» HOW TO COMPLETE THIS TASK: Your output should consist of every record, copied exactly.

(MATERIAL FOR THIS EXERCISE Opens)

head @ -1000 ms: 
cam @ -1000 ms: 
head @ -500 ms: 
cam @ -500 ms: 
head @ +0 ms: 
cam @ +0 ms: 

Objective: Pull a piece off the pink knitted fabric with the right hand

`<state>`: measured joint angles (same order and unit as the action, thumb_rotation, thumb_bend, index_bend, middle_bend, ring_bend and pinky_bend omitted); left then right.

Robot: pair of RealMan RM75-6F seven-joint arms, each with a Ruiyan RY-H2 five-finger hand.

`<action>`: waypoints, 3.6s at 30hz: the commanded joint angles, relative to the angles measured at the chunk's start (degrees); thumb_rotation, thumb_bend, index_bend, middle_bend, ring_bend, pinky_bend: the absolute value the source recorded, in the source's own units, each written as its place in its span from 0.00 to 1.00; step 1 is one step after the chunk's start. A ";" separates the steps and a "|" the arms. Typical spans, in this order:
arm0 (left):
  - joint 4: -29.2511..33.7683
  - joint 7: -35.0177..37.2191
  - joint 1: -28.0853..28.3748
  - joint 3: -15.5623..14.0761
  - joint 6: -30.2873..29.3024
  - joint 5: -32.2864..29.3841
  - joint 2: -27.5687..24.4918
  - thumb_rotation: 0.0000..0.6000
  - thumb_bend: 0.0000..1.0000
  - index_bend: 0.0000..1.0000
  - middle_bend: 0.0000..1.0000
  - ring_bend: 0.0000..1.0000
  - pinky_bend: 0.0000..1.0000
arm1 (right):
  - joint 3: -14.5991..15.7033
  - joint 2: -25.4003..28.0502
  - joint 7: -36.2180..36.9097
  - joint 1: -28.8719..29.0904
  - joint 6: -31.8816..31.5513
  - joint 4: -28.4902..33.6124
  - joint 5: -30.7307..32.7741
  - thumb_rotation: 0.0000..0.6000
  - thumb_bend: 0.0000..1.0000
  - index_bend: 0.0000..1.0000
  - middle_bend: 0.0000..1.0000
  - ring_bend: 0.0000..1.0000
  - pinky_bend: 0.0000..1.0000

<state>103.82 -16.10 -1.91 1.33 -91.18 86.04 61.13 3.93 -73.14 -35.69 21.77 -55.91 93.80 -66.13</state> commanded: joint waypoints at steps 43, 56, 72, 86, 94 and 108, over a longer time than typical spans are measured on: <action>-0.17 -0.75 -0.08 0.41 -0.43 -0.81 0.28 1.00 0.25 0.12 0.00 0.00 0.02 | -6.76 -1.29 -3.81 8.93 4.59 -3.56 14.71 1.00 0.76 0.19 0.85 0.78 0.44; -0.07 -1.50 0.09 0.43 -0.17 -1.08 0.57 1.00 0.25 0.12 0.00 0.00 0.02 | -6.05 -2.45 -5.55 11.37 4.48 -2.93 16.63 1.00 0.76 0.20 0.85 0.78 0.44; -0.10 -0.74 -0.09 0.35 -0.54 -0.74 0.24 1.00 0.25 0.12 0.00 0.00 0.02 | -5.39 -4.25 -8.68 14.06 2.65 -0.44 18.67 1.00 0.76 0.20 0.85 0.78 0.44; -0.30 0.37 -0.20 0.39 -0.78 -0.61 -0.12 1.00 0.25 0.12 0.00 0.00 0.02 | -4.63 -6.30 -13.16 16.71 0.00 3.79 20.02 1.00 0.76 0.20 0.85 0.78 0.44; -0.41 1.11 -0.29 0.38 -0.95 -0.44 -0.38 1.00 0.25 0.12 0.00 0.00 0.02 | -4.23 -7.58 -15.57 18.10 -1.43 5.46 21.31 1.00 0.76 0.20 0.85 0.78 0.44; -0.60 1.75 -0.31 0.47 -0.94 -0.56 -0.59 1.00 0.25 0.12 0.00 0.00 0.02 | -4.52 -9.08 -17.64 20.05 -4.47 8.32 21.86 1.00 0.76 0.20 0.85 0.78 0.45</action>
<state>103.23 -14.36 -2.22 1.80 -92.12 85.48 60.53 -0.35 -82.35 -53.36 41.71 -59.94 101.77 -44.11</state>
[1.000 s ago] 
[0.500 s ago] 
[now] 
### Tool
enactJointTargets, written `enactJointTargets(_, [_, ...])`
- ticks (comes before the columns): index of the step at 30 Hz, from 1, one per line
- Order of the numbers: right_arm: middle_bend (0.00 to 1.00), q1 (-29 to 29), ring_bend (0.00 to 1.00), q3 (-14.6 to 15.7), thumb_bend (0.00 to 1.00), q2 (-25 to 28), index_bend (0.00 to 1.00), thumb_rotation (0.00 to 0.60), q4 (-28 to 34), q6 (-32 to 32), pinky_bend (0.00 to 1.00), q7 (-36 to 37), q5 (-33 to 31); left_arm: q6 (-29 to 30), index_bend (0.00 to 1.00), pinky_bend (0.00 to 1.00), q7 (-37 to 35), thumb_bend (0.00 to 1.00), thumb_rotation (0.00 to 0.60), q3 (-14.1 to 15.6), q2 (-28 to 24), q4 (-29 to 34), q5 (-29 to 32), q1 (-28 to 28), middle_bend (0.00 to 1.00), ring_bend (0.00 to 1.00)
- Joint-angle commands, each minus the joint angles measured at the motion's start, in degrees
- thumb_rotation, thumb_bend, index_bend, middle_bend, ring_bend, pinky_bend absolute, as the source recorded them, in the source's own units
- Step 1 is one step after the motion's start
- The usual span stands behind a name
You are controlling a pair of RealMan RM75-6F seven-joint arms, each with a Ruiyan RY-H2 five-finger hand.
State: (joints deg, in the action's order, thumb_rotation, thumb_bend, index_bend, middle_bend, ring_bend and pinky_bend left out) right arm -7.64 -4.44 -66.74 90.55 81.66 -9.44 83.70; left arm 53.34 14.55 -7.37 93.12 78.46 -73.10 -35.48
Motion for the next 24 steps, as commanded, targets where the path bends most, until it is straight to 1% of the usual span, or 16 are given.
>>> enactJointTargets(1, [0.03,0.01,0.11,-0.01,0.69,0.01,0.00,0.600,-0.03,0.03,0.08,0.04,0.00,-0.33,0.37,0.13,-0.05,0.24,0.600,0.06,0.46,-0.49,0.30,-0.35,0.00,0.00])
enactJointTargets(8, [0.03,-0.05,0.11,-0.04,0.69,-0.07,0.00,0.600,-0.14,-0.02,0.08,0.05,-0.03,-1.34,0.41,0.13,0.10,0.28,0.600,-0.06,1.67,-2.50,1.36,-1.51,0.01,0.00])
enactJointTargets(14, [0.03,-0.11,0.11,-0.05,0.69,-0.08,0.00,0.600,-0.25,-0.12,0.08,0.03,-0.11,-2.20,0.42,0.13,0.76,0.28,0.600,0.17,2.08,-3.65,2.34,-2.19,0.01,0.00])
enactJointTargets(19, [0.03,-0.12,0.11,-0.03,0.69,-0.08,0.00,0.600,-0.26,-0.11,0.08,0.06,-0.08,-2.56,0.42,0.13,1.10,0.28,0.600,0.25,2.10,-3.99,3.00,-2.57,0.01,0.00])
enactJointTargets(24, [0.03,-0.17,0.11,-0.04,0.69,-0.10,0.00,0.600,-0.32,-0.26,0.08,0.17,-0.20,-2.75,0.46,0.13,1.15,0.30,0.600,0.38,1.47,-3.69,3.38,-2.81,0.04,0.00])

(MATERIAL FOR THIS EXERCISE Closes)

» RESPONSE BELOW:
head @ -1000 ms: 
cam @ -1000 ms: 
head @ -500 ms: 
cam @ -500 ms: 
head @ +0 ms: 
cam @ +0 ms: 

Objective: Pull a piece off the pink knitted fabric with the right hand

`<state>`: measured joint angles (same order and unit as the action, thumb_rotation, thumb_bend, index_bend, middle_bend, ring_bend and pinky_bend omitted); left then right.

Robot: pair of RealMan RM75-6F seven-joint arms, each with a Ruiyan RY-H2 five-finger hand.

`<action>`: waypoints, 3.6s at 30hz: the commanded joint angles, relative to the angles measured at the chunk's start (degrees); thumb_rotation, thumb_bend, index_bend, middle_bend, ring_bend, pinky_bend: the absolute value the source recorded, in the source's own units, each written as its place in its span from 0.00 to 1.00; step 1 is one step after the chunk's start. A ";" separates the steps and a "|" the arms. Typical spans, in this order:
arm0 (left):
  - joint 4: -29.2511..33.7683
  - joint 7: -35.0177..37.2191
  - joint 1: -28.0853..28.3748
  - joint 3: -15.5623..14.0761
  - joint 6: -30.2873..29.3024
  - joint 5: -32.2864..29.3841
  - joint 2: -27.5687..24.4918
  - thumb_rotation: 0.0000..0.6000
  - thumb_bend: 0.0000..1.0000
  - index_bend: 0.0000..1.0000
  - middle_bend: 0.0000..1.0000
  - ring_bend: 0.0000..1.0000
  - pinky_bend: 0.0000..1.0000
arm1 (right):
  - joint 3: -14.5991..15.7033
  - joint 2: -25.4003..28.0502
  - joint 7: -36.2180..36.9097
  - joint 1: -28.8719..29.0904
  - joint 6: -31.8816..31.5513
  - joint 4: -28.4902..33.6124
  - joint 5: -30.7307..32.7741
  - thumb_rotation: 0.0000..0.6000
  - thumb_bend: 0.0000..1.0000
  - index_bend: 0.0000..1.0000
  - middle_bend: 0.0000..1.0000
  - ring_bend: 0.0000..1.0000
  - pinky_bend: 0.0000..1.0000

<state>103.82 -16.10 -1.91 1.33 -91.18 86.04 61.13 3.93 -73.14 -35.69 21.77 -55.91 93.80 -66.13</state> commanded: joint waypoints at steps 43, 56, 72, 86, 94 and 108, over a longer time than typical spans are measured on: <action>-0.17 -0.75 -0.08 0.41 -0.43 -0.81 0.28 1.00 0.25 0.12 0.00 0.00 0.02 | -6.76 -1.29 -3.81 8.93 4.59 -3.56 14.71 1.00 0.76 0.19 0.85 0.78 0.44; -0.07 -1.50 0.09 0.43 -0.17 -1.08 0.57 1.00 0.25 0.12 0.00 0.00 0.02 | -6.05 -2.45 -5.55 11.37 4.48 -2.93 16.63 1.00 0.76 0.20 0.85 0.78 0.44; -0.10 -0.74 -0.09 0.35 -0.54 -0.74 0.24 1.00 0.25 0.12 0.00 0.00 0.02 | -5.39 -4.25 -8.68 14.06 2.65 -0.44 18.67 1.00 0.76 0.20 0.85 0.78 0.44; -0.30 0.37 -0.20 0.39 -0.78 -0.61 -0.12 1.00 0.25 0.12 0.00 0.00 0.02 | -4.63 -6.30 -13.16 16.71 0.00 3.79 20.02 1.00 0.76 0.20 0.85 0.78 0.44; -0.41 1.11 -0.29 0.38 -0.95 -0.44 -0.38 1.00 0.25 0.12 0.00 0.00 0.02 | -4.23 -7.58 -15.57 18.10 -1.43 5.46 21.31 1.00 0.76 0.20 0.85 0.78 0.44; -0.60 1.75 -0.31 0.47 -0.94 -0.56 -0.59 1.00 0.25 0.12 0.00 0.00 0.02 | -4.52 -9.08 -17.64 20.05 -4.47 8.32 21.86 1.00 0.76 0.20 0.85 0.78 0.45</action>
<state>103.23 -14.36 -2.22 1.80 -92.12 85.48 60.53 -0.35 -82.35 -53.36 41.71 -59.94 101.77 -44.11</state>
[1.000 s ago] 
[0.500 s ago] 
[now] 
### Tool
enactJointTargets, written `enactJointTargets(_, [_, ...])`
- ticks (comes before the columns): index of the step at 30 Hz, from 1, one per line
- Order of the numbers: right_arm: middle_bend (0.00 to 1.00), q1 (-29 to 29), ring_bend (0.00 to 1.00), q3 (-14.6 to 15.7), thumb_bend (0.00 to 1.00), q2 (-25 to 28), index_bend (0.00 to 1.00), thumb_rotation (0.00 to 0.60), q4 (-28 to 34), q6 (-32 to 32), pinky_bend (0.00 to 1.00), q7 (-36 to 37), q5 (-33 to 31); left_arm: q6 (-29 to 30), index_bend (0.00 to 1.00), pinky_bend (0.00 to 1.00), q7 (-37 to 35), thumb_bend (0.00 to 1.00), thumb_rotation (0.00 to 0.60), q3 (-14.1 to 15.6), q2 (-28 to 24), q4 (-29 to 34), q5 (-29 to 32), q1 (-28 to 28), middle_bend (0.00 to 1.00), ring_bend (0.00 to 1.00)
- Joint-angle commands, each minus the joint angles measured at the motion's start, in degrees
- thumb_rotation, thumb_bend, index_bend, middle_bend, ring_bend, pinky_bend absolute, as the source recorded them, in the source's own units
- Step 1 is one step after the motion's start
- The usual span stands behind a name
You are controlling a pair of RealMan RM75-6F seven-joint arms, each with a Ruiyan RY-H2 five-finger hand.
State: (joints deg, in the action's order, thumb_rotation, thumb_bend, index_bend, middle_bend, ring_bend and pinky_bend left out) right arm -7.64 -4.44 -66.74 90.55 81.66 -9.44 83.70; left arm 53.34 14.55 -7.37 93.12 78.46 -73.10 -35.48
Motion for the next 24 steps, as commanded, targets where the path bends most, until it is straight to 1% of the usual span, or 16 are given.
>>> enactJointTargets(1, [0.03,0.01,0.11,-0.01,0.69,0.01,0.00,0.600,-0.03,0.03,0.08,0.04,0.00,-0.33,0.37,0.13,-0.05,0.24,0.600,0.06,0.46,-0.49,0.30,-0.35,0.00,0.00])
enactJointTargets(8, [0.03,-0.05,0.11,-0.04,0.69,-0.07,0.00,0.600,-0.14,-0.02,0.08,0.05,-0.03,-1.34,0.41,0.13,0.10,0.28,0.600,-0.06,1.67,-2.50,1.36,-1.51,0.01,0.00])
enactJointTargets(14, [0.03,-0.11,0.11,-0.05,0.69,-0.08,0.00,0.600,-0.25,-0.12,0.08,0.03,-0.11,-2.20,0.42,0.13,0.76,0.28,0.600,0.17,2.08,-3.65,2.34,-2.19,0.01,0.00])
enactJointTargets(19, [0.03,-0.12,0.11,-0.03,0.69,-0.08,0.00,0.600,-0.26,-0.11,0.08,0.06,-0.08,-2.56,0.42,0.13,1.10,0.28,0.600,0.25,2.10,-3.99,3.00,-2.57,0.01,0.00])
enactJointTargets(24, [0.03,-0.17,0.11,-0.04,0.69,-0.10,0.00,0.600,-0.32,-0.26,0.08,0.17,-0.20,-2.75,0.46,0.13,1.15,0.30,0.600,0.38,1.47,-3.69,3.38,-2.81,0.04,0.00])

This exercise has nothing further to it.